Les jeunes comoriens participent aux concours internationaux pour la mémorisation du saint Coran. En tant que président du jury au niveau national, comment procédez-vous à la sélection?
Chaque année, nous organisons ce concours sur l’ensemble du territoire national. Nous lançons l’appel à candidature pour la participation au concours éliminatoire et nous sélectionnons les meilleurs pour représenter le pays au niveau régional et international. Ce programme de phase éliminatoire national, mis en place à l’époque par l’ancien ministre des Affaires islamiques, Mohamed Housseine Djamalilaili, a donné ses fruits sur deux aspects. Le premier est que celui qui représente le pays dans ces concours ne nous déshonore pas. Il y en a qui sortent vainqueurs. L’importance est de faire savoir qu’aux Comores, il y a des jeunes qui mémorisent le Coran.
Etes-vous satisfaits des résultats de ces concours? Et que devrait faire l’Etat pour encourager ces enfants ?
Nous remercions tout d’abord le ministère des Affaires islamiques pour son appui sur l’organisation de la cérémonie pour les élèves candidats aux concours internationaux, une fois sélectionnés, avant leur départ.
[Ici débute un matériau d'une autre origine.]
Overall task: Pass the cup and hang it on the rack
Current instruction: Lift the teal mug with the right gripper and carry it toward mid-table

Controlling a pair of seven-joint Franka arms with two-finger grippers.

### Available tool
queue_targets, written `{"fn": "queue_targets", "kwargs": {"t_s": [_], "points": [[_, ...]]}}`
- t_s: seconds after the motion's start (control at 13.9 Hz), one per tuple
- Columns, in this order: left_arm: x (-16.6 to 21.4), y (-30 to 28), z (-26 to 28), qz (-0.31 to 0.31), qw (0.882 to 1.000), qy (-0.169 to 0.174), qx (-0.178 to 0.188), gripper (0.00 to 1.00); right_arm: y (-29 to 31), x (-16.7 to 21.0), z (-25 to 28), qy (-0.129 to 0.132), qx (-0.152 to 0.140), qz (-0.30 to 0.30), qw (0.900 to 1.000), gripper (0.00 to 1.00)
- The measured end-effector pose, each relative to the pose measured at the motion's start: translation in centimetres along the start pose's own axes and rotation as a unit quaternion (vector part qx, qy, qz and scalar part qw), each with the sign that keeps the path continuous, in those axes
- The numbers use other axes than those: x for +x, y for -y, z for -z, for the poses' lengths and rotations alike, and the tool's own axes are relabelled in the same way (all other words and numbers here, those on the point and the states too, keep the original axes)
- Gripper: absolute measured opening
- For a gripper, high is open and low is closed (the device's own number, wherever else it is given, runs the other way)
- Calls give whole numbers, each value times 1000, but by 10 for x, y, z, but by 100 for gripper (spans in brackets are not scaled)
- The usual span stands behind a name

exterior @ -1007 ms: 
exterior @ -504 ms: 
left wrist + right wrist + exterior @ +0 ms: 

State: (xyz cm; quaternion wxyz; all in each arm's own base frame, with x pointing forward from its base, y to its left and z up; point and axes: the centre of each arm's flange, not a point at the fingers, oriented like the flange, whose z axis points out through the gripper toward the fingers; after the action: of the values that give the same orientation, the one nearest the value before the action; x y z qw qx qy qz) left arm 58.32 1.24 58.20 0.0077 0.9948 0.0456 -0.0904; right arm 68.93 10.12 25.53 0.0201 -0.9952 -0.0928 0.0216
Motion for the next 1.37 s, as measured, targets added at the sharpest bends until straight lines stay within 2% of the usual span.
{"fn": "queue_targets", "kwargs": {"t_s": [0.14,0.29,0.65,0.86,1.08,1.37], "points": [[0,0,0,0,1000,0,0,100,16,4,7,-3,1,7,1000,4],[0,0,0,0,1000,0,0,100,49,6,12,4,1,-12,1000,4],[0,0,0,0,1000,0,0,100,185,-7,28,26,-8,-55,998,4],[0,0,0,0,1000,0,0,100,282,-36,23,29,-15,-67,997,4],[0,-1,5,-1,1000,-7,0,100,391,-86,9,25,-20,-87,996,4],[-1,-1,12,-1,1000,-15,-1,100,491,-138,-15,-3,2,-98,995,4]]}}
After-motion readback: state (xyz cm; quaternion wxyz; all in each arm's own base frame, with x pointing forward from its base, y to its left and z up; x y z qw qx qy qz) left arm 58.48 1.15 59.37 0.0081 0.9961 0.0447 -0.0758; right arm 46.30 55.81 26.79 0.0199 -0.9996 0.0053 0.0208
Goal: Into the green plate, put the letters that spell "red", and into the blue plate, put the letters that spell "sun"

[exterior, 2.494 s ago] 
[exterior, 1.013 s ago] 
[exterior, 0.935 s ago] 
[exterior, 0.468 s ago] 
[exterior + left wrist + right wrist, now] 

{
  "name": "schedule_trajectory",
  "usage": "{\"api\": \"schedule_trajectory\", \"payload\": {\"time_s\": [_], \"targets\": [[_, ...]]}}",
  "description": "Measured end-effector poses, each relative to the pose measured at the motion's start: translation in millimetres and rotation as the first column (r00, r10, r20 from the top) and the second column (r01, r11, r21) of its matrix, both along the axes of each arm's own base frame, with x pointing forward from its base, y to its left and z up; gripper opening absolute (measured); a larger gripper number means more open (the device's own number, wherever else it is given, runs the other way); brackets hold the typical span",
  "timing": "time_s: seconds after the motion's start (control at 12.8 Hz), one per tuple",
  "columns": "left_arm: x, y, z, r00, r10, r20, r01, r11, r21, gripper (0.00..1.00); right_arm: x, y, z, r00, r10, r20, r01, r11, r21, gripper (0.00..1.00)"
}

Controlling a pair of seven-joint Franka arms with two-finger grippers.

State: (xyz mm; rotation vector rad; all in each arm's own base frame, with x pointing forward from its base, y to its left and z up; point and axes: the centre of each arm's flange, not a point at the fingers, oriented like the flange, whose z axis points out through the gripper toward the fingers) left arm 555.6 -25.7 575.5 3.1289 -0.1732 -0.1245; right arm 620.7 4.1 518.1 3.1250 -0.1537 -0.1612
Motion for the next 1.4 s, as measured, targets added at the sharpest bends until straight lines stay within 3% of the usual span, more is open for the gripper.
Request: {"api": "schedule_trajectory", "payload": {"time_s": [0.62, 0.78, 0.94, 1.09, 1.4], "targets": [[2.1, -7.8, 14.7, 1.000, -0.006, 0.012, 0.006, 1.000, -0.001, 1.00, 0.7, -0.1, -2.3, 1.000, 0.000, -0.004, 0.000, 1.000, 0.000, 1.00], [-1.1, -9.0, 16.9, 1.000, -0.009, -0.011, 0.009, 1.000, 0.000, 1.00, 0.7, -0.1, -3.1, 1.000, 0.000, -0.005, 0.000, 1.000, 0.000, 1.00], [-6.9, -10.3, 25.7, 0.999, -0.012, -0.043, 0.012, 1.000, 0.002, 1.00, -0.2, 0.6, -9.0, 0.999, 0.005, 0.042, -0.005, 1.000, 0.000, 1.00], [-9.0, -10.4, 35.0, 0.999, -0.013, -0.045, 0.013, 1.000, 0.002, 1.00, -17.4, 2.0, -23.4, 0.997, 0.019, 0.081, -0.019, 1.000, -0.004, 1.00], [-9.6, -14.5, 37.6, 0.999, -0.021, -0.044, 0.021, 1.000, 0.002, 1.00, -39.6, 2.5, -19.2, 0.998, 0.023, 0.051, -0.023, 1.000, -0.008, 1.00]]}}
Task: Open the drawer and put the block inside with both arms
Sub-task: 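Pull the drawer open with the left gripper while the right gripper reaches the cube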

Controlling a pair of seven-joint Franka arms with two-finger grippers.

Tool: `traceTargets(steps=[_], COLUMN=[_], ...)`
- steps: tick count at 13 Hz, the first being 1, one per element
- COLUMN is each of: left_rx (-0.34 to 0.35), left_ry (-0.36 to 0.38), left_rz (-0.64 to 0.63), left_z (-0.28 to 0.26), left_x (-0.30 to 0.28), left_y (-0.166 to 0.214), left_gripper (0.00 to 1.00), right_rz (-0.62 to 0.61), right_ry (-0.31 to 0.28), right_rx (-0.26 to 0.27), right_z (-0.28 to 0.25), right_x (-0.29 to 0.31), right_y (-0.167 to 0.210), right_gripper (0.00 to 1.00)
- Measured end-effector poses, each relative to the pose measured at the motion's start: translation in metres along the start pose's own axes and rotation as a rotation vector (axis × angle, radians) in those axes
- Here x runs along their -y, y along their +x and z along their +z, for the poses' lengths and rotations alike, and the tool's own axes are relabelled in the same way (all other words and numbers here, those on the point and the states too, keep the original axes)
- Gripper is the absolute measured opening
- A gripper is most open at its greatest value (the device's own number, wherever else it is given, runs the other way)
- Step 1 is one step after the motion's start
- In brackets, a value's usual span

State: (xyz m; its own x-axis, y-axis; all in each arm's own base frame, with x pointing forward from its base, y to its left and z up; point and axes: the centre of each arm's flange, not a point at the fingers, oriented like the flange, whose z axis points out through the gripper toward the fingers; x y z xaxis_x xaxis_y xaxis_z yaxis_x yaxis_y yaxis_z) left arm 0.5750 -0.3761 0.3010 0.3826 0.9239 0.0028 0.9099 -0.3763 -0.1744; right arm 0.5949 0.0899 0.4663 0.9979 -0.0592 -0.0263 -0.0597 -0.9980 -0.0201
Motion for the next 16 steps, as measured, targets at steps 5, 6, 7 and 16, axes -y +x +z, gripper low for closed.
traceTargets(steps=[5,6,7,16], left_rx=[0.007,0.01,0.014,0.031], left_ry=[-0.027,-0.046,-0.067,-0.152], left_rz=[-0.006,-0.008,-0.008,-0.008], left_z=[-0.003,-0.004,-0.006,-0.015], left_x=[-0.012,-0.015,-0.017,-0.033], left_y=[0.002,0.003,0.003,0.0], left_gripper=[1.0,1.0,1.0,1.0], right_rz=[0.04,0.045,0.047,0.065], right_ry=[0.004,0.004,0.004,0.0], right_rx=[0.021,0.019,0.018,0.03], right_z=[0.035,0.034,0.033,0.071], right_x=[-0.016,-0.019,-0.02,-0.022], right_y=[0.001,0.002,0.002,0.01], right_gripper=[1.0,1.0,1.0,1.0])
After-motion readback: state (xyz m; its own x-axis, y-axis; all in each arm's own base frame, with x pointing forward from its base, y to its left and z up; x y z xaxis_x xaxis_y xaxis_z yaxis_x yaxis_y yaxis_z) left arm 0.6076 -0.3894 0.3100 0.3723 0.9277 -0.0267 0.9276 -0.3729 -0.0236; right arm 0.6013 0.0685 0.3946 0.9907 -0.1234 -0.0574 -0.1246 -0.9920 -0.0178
Par contre, je proposeras à l’Etat d’organiser un concours national, gouvernemental, pour la mémorisation du Coran, au lieu de celui de récitation. Pour moi, ce dernier risque de détourner l’enfant de l’objectif de la mémorisation, or au niveau international, le concours de récitation penche beaucoup sur la mémorisation. Nous pouvons le faire si nous voulons, comme le font le Djibouti et le Kenya au niveau de l’Afrique. Pourquoi ne serions-nous pas en mesure de l’organiser pour la région de l’Océan indien ?
Il y a les collectifs de récitateurs du Saint Coran qui sont en vogue ces derniers temps. Cependant, ces derniers font plusieurs erreurs de lecture du Coran, selon certains connaisseurs du domaine. Qu’en pensez-vous? Et quelle solution proposeriez-vous ?
Premièrement, si vous voyez quelqu’un qui récite le Coran en s’ajoutant de la respiration, ce n’est pas bon. Ce n’est pas la bonne méthode, alors que nous supposons que c’est bien. Un concours de récitation a des normes et conditions comme l’intonation. Si vous récitez, vous devez contrôler votre souffle pour pouvoir lire comme il se doit. Personnellement, je n’adhère pas à l’idée de mélanger le concours avec des votes. Cela érrone la compétition.
La popularité n’a rien à voir avec le talent et la technique de réciter. Nous devons respecter le Coran. Et j’appelle aux responsables de prendre les précautions et mesures nécessaires, surtout de sensibiliser nos enfants lecteurs. Et je saisis cette occasion pour déplorer une situation qui secoue le pays actuellement, à savoir la réduction ou bien le remplacement de nos écoles coraniques (Payalashio) par des écoles (coranique, ndlr) primaires rénovées, crèches et maternels. La plupart de nos enfants de ces derniers temps y sont inscrits en oubliant l’école coranique, laquelle joue un rôle majeur dans l’éducation de nos enfants.